In the safety area, improving sustainability is very important for Covestro. The company not only works on the sustainability of its own operations, but also includes the supply chain and its impact on global environment and people. One example is the STRUCTese approach. This is used to discover energy efficiency projects and prioritize action plans, monitor the key consumers and create awareness, and report improvements in the form of KPIs with respect to targets. These efforts are mainly based on the PI System. The approach has been implemented in 60 plants and, to date, has resulted in a 30 percent reduction in specific energy consumption and a 39 percent reduction in specific CO2, or 450,000 tons of CO2 per year. By 2030, the company aims to further reduce the specific energy consumption to 50 percent compared to 2005, the first year the approach was applied.
To improve reliability, Covestro uses simple, but effective condition monitoring. For example, sensors are monitored to detect malfunctions. Pump runtimes are monitored to improve load scheduling. And heat exchanger fouling and valve cycles are monitored to improve maintenance scheduling.
The company inherited Bayer's IT systems, and owns around 450 software applications in the production and technology domains. Now the company screens which ones they need for maintenance and production and makes sure that the right data for these applications are in the right master database. For now, it is time consuming for Covestro to compare data across assets. The company wants to better structure its operational information and make sure any new instances of an asset type will be automatically visible worldwide. The company plans to create a reference model enabling data comparison and application rollout.
Another challenge is the difference in innovation cycles of operational technology (OT) components. Distributed control systems (DCS) and safety integrated systems (SIS) have longer product cycles and create real challenges to modernize. Sensors and instruments have shorter cycles, with manufacturing execution systems (MES) in a similar range. Obviously, “in the Cloud” innovation cycles are much shorter.
In modernizing its OT and IT landscape the company wants to be careful not to implement new solutions that are not interoperable, maintainable and scalable; thus avoiding creating “future legacy systems.” Finally, the slow and incomplete adoption of standards in the DCS area makes it cumbersome to access data, according to Hanisch. However, organizations such as NAMUR (an international user association of automation technology in process industries) are addressing issues related to adaptable open architectures, retrofitting the installed base and adding new applications efficiently while maintaining security and reliability.

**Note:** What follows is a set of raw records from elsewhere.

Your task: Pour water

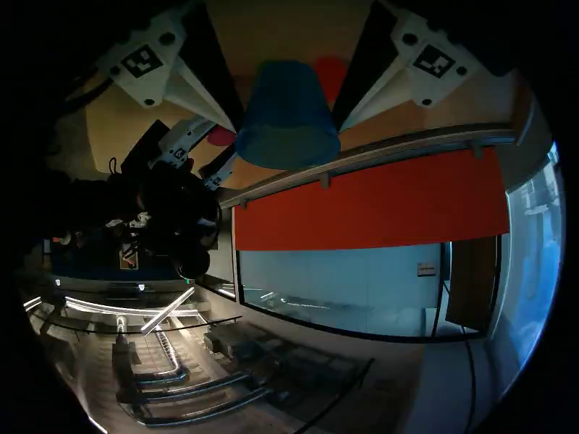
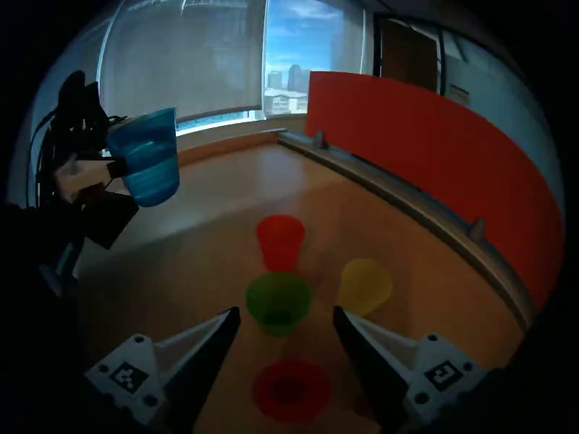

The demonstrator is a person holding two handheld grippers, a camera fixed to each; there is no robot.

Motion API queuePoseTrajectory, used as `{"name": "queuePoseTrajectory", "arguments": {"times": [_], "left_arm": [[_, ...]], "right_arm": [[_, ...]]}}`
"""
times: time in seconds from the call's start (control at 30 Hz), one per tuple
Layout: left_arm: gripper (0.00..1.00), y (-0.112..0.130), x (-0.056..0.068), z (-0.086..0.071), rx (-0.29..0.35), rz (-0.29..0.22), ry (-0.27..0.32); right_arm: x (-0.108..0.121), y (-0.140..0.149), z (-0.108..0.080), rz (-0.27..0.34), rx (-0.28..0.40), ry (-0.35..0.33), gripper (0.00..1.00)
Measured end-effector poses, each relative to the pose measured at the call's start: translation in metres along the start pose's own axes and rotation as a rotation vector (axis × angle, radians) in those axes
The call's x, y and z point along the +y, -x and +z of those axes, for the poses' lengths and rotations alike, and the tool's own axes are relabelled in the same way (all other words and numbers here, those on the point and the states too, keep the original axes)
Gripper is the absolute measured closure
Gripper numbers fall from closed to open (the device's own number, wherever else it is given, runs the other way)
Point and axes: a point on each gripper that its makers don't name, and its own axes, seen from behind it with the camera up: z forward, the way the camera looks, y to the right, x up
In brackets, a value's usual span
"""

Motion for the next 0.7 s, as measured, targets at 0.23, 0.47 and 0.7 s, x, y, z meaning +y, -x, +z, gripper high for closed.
{"name": "queuePoseTrajectory", "arguments": {"times": [0.23,0.47,0.7], "left_arm": [[0.17,0.005,-0.004,0.0,-0.005,-0.002,-0.003],[0.17,0.008,-0.005,-0.001,-0.005,-0.006,-0.001],[0.17,0.011,-0.006,0.0,-0.006,-0.009,0.003]], "right_arm": [[-0.007,0.006,0.014,-0.001,-0.044,-0.016,0.01],[-0.01,0.013,0.027,0.014,-0.088,-0.022,0.0],[-0.011,0.017,0.038,0.027,-0.113,-0.021,0.01]]}}
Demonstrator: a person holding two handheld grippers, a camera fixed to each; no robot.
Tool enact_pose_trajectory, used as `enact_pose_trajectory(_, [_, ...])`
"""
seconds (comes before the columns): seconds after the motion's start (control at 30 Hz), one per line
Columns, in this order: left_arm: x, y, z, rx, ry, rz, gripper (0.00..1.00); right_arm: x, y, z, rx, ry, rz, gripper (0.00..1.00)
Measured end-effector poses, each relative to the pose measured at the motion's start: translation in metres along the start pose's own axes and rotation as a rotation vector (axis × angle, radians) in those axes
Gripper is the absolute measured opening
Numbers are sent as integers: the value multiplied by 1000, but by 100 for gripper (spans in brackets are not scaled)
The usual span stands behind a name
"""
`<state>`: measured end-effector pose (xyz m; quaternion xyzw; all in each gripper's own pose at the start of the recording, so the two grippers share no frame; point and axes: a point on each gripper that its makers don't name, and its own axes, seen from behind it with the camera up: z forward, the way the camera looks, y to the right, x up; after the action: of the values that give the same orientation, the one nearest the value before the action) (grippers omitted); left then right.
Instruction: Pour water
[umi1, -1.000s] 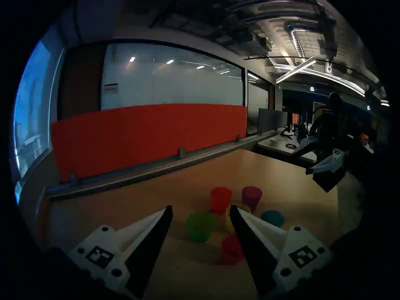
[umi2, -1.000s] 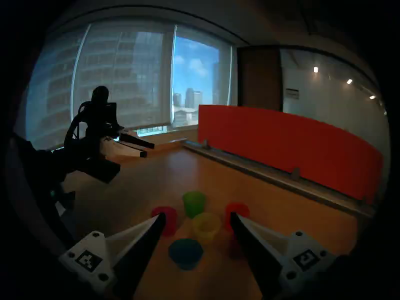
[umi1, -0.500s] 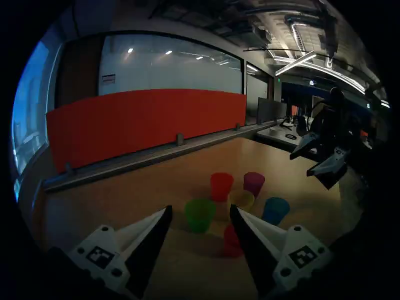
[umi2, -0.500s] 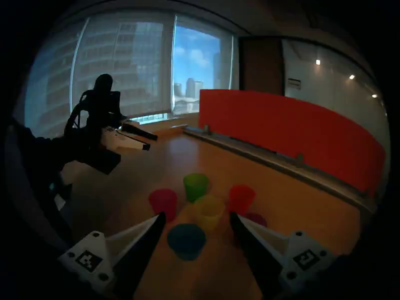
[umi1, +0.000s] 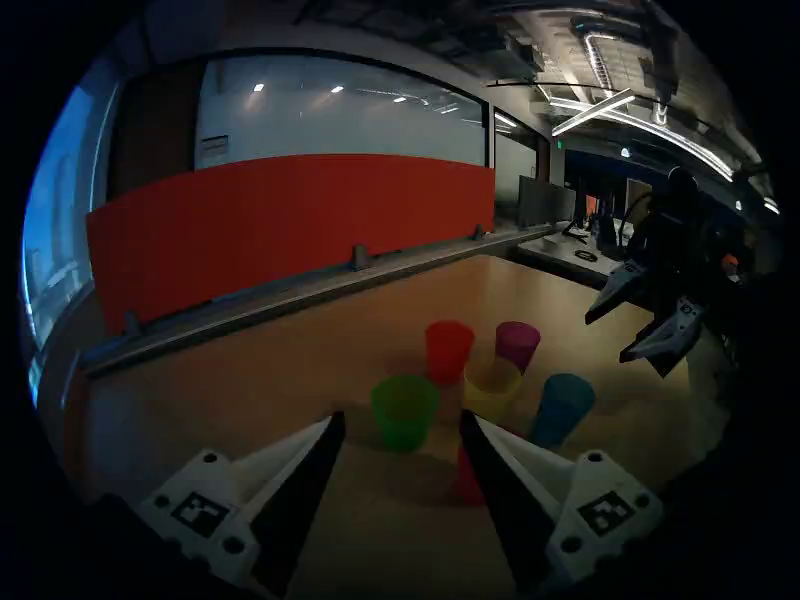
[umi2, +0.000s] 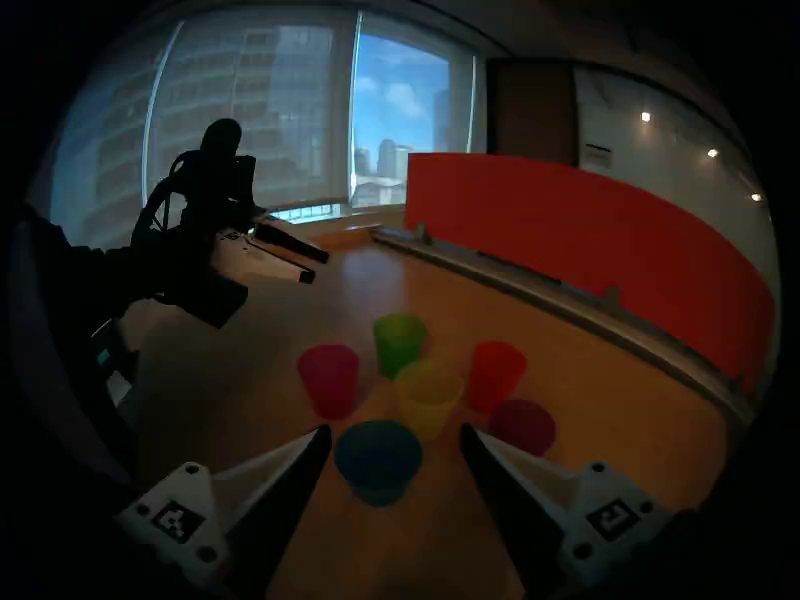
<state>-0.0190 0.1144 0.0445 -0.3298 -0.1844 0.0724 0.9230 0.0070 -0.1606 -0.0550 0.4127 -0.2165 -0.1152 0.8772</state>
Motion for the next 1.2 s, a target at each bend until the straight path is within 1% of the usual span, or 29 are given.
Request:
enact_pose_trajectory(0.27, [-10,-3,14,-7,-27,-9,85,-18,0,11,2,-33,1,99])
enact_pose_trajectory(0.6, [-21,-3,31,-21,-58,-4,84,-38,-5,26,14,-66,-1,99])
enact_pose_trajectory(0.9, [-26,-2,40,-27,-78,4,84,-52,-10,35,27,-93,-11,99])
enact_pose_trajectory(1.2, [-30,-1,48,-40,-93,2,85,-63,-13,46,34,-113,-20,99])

In conclusion, Hanisch recommended that companies should not panic, since the industry has been using smart technologies for a long time and has been able to gain value from these.
Opportunities arise when systematically scrutinizing the value creation network and the automation pyramids of the partners in the network for improvement and gains. These should be evaluated and prioritized to maximize the value of the project portfolio. Reducing CO2 exhaust considerably at Covestro is just one example and, as an industry, we can continue to innovate and improve.
A common data infrastructure is an advantage. However, a consistent asset data model can help organizations create value-adding applications with less effort and leverage them through fast deployment.